§ PROBLEM DESCRIPTION: When you write out the listing below, keep each word exactly as it stands and drop the pictures.

§ DATA SECTION:
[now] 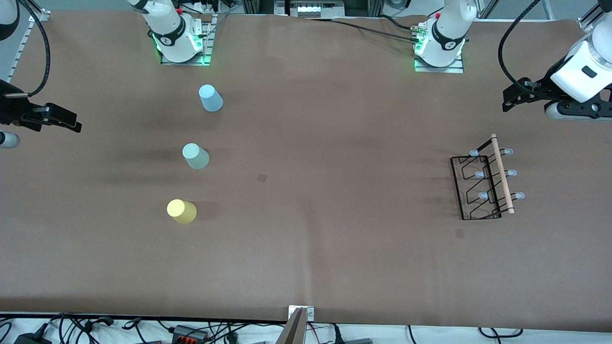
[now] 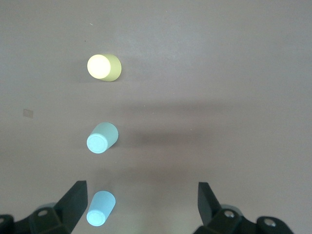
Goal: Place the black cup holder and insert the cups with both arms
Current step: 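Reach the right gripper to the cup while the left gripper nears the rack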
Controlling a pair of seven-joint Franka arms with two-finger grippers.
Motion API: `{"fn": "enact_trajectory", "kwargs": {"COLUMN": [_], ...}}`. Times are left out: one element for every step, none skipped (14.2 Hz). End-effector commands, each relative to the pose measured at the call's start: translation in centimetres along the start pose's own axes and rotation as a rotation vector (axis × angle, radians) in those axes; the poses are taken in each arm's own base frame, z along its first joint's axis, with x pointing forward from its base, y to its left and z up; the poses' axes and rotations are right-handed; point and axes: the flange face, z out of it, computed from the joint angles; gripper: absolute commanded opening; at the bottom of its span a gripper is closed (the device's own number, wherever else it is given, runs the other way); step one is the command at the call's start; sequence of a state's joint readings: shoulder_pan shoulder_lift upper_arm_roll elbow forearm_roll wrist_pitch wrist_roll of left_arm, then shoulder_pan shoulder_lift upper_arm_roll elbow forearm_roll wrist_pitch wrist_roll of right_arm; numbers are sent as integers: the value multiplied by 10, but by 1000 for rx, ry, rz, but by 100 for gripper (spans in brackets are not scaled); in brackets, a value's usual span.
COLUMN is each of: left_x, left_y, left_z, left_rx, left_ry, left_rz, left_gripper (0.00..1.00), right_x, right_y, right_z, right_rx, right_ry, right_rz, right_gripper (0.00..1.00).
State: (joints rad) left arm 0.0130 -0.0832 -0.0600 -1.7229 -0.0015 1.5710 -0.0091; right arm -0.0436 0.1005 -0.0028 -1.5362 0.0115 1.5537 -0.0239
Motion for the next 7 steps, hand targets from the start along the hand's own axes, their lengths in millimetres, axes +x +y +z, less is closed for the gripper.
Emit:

§ WORKED SOLUTION:
[now] 
[now] 
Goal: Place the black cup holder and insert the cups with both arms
Current step: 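Reach the right gripper to the cup while the left gripper nears the rack
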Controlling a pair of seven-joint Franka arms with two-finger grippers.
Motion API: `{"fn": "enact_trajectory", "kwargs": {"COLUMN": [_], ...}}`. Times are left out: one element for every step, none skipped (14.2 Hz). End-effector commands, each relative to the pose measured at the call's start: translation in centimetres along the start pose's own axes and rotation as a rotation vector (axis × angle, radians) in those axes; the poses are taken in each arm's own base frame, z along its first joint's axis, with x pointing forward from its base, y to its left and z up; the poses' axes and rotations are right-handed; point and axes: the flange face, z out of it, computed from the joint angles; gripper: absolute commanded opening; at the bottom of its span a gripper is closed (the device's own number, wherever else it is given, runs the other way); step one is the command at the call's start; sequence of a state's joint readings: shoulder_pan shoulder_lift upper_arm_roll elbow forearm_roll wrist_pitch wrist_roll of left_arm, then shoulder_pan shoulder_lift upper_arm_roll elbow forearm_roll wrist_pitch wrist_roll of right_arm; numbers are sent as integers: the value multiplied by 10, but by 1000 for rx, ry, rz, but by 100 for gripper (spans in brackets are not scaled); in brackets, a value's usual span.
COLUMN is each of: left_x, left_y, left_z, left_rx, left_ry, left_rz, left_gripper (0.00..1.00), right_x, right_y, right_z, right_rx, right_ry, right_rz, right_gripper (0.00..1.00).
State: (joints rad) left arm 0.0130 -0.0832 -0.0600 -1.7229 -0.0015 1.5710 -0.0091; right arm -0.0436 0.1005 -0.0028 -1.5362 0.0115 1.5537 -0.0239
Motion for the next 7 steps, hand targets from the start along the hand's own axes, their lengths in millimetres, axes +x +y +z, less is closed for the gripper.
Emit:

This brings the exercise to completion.